The main beneficiary of this attraction of unprecedented generosity has been Tencent, which received almost two billion Hong Kong dollars in a single session. Why does this matter right now? We are used to thinking that under conditions of sanctions and trade wars, China will support its chip manufacturers at any cost.

However, the figures tell a different story. SMIC, the national champion in semiconductor manufacturing, faced net selling of more than one and a half billion. It seems investors are beginning to realize that "iron" sovereignty is a long and expensive game where profits may be waited for for decades.

At the same time, Tencent, with its ecosystem and deep integration of neural networks into cloud services and games, offers results here and now. This is not just buying stocks, it's a vote in favor of software dominance over hardware in the current cycle. The fate of Alibaba-W is equally interesting.

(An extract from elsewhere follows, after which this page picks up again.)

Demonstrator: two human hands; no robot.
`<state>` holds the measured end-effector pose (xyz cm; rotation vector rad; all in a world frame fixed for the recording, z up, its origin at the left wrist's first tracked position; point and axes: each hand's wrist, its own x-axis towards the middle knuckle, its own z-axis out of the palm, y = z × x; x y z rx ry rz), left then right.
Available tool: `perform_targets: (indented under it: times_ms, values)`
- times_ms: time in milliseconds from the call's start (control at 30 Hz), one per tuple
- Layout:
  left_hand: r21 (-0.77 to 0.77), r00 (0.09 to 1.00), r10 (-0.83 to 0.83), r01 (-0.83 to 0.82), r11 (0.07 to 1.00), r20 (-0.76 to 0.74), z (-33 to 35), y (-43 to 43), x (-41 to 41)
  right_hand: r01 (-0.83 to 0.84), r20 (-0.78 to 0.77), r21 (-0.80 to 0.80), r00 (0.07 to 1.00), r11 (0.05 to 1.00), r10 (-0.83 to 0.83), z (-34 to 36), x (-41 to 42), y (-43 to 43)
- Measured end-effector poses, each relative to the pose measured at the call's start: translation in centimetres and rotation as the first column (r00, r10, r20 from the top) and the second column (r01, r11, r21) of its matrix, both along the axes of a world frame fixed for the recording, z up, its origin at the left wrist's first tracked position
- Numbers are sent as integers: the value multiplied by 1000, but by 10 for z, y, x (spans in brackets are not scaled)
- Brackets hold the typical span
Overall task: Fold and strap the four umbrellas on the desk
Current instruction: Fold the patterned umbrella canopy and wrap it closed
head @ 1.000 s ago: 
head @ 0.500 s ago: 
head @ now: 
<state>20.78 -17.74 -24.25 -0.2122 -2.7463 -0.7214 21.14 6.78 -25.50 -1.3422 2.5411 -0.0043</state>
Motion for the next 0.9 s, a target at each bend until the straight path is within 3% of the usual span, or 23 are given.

The company, which was once synonymous with Chinese technological miracle, now finds itself in the shadow of its main competitor. Net outflow of 1.19 billion Hong Kong dollars hints that the market has revised its expectations.

While Alibaba tries to restructure its numerous divisions and catch up with the generative AI wave, investors prefer the more understandable and stable trajectory of Tencent. This is a classic example of how internal efficiency and clear strategy for AI product development triumph over cumbersome corporate transformations. It's also worth noting the inflow of funds into the Southern Hang Seng Tech fund.

This signals that professional players haven't become disappointed in the technology sector as such. They have simply become more selective. Instead of blindly believing in overall market growth, they are choosing narrow niches related to high-tech software and communications.

China Mobile also came out ahead, which confirms the thesis: infrastructure for data transmission remains the foundation on which the entire modern digital economy is built. Without stable 5G and clouds, no AI will simply take off. What does all this mean for the global market?

Chinese capital is becoming increasingly pragmatic. The era when you could "pour" money into any company with the "tech" prefix is over. Now we are witnessing natural selection in action.

Investors are fleeing from general funds that copy the index and moving into those who actually show progress in the field of applied artificial intelligence and cloud computing. This is a harsh, but fair lesson for all industry players: either you show real value in your algorithms, or the market will write you off, no matter how loudly you shout about technological breakthroughs. The main point: the market is betting on software giants and is willing to temporarily sacrifice hardware manufacturers.

Does this mean the era of chip shortages and belief in silicon kings is officially over?